By Francesco Canepa and Balazs Koranyi
FRANKFURT (Reuters) – The European Central Bank could offer less generous support for indebted governments when it puts together a further stimulus package next month, to push them to apply for European Union loans tied to productive investments, sources told Reuters.
The ECB promised last week to introduce more measures in December to help euro zone countries cope with the second wave of the coronavirus pandemic, including new lockdowns that will curtail economic activity.
The four sources who spoke to Reuters said policymakers were debating whether the ECB should extend its Pandemic Emergency Purchase Programme (PEPP), which gives it unprecedented flexibility in buying bonds from any country in distress, or its regular Asset Purchase Programme (APP), under which purchases should mirror the relative size of each country.
This is because PEPP has driven down borrowing costs for indebted governments such as Spain and Portugal so much that they are shunning EU loans tied to digital and green investments in favour of raising no-strings cash on the bond market.
The composition of the package should be decided at the ECB’s Dec. 10 policy meeting and the sources said a compromise could be on the cards, with both PEPP and APP being expanded but the former remaining the main instrument.
An ECB spokesman declined to comment.
The difference between the two programmes is material and the decision will have implications for how much help the ECB might give to the bloc’s most indebted countries.
The ECB has significantly overbought Italian and Spanish bonds under PEPP since the first wave of the pandemic in the spring, helping lower their bond yields to pre-pandemic levels — a welcome relief for their governments at a time of stress.
But in doing so, it has made borrowing from the EU’s Next Generation fund less attractive.
This form of official credit, unveiled in response to COVID-19, must be spent on green or digital projects and vetted by the EU — making it less palatable to governments than selling bonds when the difference in interest rates is small.
EMERGENCY OVER?
No European government has yet applied for the Next Generation Fund loans, and Spain and Portugal have suggested they are in no rush to do so.
That has irked some ECB rate-setters, who fear governments will not spend the money they have raised productively.
They are advocating that the new stimulus be channelled through the long-established APP, which would restrict funding for different countries according to pre-determined quotas, known as the capital key.
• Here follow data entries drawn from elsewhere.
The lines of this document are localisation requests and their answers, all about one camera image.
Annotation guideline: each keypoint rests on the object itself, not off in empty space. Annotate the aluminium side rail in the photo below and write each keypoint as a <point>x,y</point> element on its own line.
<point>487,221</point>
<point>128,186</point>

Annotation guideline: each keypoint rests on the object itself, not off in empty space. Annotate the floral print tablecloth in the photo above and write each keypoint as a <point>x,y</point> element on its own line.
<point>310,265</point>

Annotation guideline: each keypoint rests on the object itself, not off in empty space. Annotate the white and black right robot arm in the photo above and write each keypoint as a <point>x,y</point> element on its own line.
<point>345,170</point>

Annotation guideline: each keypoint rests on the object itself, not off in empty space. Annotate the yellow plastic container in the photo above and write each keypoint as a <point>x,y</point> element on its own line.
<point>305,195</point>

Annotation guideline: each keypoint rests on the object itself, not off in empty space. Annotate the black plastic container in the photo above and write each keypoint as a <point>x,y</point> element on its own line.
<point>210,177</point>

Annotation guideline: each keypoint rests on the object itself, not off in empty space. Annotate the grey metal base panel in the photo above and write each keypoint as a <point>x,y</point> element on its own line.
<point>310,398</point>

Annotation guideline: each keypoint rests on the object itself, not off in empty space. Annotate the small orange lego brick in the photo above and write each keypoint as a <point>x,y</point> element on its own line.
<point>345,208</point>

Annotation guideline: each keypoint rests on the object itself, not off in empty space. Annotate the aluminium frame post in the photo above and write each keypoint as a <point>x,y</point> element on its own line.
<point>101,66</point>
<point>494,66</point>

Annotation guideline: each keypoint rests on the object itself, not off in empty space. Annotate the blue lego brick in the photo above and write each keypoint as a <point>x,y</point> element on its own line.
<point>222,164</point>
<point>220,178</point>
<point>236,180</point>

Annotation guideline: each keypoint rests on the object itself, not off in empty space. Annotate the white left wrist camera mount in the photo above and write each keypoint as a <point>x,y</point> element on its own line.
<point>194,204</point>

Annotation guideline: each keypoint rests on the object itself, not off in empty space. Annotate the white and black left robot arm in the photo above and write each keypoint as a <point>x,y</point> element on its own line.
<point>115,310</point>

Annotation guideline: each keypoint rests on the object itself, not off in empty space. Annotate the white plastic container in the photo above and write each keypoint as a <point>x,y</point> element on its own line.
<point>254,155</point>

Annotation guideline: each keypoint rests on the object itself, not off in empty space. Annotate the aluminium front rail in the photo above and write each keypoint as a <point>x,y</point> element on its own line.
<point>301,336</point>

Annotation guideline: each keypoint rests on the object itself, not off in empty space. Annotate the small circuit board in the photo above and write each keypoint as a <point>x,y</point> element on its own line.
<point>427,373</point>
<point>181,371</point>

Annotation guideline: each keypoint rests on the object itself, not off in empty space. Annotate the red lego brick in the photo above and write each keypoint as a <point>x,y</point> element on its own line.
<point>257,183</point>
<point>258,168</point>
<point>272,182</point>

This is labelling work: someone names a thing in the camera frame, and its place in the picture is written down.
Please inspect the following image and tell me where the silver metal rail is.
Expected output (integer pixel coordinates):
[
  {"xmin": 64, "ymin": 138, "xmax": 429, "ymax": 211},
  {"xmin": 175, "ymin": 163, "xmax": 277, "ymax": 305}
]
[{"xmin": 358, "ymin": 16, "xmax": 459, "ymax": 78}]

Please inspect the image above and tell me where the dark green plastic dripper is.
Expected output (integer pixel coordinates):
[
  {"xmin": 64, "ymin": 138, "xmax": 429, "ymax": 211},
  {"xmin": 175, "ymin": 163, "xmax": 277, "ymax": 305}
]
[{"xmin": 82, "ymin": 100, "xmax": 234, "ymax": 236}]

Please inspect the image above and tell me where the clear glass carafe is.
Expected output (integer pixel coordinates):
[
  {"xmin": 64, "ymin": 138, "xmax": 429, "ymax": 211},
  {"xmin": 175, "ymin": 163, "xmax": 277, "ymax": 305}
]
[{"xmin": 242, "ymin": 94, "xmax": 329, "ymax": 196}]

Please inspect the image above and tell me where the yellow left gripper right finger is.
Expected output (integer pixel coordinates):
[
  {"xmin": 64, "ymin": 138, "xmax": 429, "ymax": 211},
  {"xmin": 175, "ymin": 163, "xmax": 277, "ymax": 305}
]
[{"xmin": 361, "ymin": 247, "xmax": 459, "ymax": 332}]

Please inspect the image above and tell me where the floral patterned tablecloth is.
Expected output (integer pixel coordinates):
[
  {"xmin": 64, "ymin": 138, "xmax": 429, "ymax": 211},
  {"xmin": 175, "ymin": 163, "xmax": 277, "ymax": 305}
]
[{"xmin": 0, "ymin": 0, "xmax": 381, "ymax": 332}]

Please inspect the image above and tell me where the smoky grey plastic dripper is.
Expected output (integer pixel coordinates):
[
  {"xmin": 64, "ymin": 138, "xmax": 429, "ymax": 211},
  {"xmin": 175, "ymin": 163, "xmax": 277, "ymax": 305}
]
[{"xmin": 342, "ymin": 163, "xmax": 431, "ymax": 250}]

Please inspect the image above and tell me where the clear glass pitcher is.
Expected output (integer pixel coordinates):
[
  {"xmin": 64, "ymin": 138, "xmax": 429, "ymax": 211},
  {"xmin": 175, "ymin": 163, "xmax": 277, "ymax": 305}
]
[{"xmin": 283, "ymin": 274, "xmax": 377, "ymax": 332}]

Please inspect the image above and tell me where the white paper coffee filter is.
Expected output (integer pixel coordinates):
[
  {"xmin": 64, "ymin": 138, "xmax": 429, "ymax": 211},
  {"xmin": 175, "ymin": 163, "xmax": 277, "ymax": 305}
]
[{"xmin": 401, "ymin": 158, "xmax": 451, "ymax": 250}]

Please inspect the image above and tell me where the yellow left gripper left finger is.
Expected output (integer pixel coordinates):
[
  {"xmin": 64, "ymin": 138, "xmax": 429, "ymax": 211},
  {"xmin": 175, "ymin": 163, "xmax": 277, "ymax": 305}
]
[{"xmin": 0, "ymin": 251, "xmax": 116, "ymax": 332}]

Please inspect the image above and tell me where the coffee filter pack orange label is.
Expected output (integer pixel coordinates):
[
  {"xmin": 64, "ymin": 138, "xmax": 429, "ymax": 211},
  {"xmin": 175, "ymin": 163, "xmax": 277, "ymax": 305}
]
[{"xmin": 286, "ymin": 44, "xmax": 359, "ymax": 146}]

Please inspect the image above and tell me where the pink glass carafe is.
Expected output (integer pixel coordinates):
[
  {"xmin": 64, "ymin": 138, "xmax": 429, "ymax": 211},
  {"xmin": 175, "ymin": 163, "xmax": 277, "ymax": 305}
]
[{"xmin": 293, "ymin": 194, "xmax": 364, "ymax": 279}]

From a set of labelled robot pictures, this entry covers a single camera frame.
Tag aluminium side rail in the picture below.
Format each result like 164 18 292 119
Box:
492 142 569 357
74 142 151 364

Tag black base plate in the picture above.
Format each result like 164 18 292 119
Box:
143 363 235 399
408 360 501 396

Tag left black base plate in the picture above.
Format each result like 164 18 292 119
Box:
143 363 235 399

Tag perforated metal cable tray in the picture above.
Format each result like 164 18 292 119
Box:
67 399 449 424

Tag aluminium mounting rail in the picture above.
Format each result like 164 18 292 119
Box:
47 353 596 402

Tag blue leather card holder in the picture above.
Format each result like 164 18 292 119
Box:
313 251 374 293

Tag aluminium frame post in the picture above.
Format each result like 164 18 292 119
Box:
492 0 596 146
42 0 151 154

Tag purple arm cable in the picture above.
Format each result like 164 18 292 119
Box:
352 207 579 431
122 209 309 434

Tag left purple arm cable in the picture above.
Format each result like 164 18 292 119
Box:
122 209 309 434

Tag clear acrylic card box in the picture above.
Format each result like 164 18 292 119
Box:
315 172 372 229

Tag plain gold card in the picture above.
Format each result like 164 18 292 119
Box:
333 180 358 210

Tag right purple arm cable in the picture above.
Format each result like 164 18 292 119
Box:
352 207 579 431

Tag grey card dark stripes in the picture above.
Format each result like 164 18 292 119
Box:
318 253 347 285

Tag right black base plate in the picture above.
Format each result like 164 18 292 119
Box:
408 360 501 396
In their view, extending emergency bond purchases beyond next June is not justified as bond markets, which had seized up in the spring for weaker borrowers, have taken the second wave of the pandemic in their stride.
“There’s an “E” in PEPP for a reason,” one of the sources said.
Other policymakers, however, maintain that the euro zone is still in the acute phase of the pandemic and PEPP should continue, in line with the ECB’s own guidance.
The debate has started to spill into the public domain.
Dutch central bank governor Klaas Knot said on Tuesday PEPP was a temporary tool but that Europe was still in an emergency situation and the outlook for inflation worsening.
A day earlier, ECB board member Yves Mersch said PEPP’s flexibility should not be extended to other schemes, which must remain bound by the bank’s ‘red lines’.
The ECB has exhausted nearly half of PEPP’s 1.35 trillion euro ($1.60 trillion) firepower, which it has given itself until next June to deploy.
Italy accounts for just over a quarter of the national government bonds bought under the programme and Spain for 17% – significantly more than their respective quotas in the ECB’s paid-in capital.
APP is running at 20 billion euros per month plus a 120 billion euro envelope for this year, which is all but spent.